US President Donald Trump has pardoned boxing’s first black heavyweight champion who was jailed a century ago over his relationship with a white woman. The President said the move corrected a historical “wrong” and honoured legendary fighter Jack Johnson – who held the world title from 1908 to 1915.
Johnson was arrested in 1912 for trying to take Lucille Cameron, a white woman who would later become his wife, over a state border.
“I am taking this very righteous step, I believe, to correct a wrong that occurred in our history and to honour a truly legendary boxing champion,” said Trump
He was joined by WBC heavyweight champion Deontay Wilder, retired heavyweight titleholder Lennox Lewis and actor Sylvester Stallone, whom Trump credited with championing the pardon.

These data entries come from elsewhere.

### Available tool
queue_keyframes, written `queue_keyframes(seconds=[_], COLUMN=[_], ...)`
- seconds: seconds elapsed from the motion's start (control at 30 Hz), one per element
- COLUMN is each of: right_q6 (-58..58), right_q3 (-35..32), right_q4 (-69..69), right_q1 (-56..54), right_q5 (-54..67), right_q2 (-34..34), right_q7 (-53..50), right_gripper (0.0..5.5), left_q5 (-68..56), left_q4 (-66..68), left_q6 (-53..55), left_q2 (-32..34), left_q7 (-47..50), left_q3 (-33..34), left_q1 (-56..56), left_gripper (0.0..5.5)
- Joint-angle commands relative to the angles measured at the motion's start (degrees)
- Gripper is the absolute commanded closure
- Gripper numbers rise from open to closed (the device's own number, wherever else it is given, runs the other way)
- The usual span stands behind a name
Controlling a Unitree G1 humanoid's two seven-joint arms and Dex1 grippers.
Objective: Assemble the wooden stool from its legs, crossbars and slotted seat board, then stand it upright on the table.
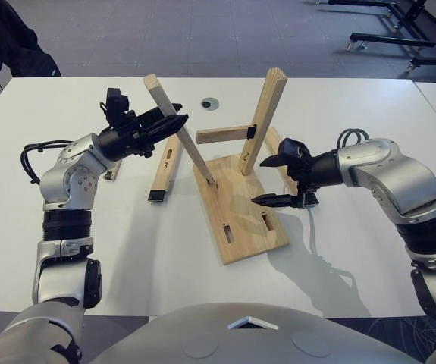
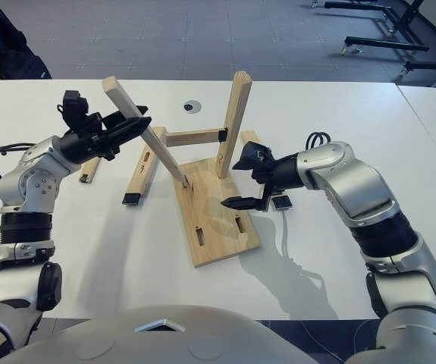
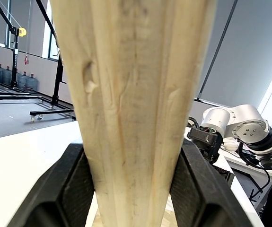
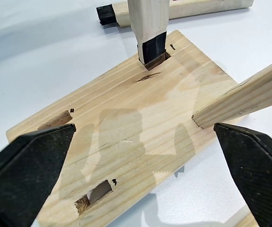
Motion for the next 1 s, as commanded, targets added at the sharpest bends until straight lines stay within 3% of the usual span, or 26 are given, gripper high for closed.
queue_keyframes(seconds=[0.03,1.0], right_q6=[0.6,1.5], right_q3=[-0.2,0.3], right_q4=[-0.8,-2.1], right_q1=[0.4,1.0], right_q5=[0.6,1.8], right_q2=[-0.1,0.6], right_q7=[-0.1,-1.5], right_gripper=[0.1,0.1], left_q5=[0.7,4.6], left_q4=[1.6,8.8], left_q6=[-0.2,-4.0], left_q2=[0.6,0.3], left_q7=[-0.7,-3.9], left_q3=[-0.7,-3.2], left_q1=[-1.8,-5.9], left_gripper=[3.46,3.46])
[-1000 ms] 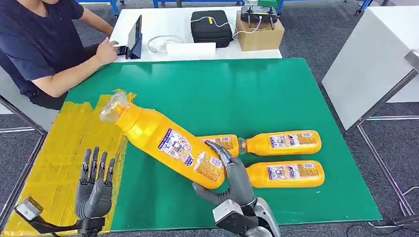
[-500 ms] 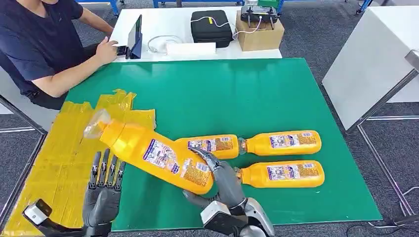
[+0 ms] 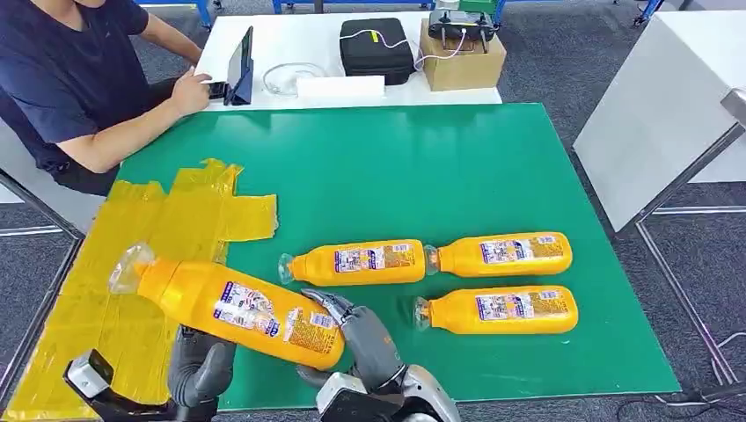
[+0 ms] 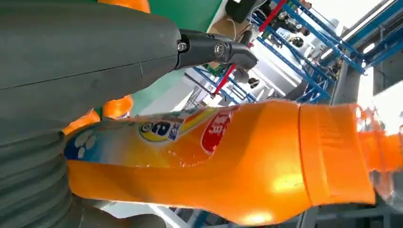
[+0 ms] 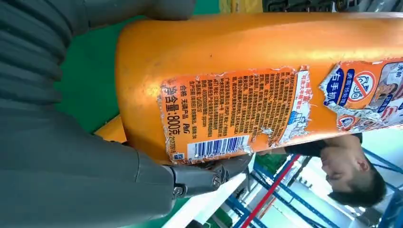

Trump said Johnson had later served 10 months in prison “for what many view as a racially-motivated injustice.”
“It’s my honour to do it. It’s about time,” the President said.
Johnson was convicted in 1913 by an all-white jury for violating the Mann Act for travelling with his white girlfriend.
That archaic law made it illegal to transport women across state lines for “immoral” purposes.”
Trump had tweeted in late April that Stallone, a longtime friend, had brought Johnson’s story to his attention in a phone call.
“His trials and tribulations were great, his life complex and controversial. Others have looked at this over the years, most thought it would be done, but yes, I am considering a Full Pardon!” Trump wrote then.
The Oval Office ceremony was a celebratory scene, bringing together boxing greats past, present and fictional.
The guests brought with them a WBC boxing championship belt, which sat front and centre on the President’s Resolute Desk as he spoke.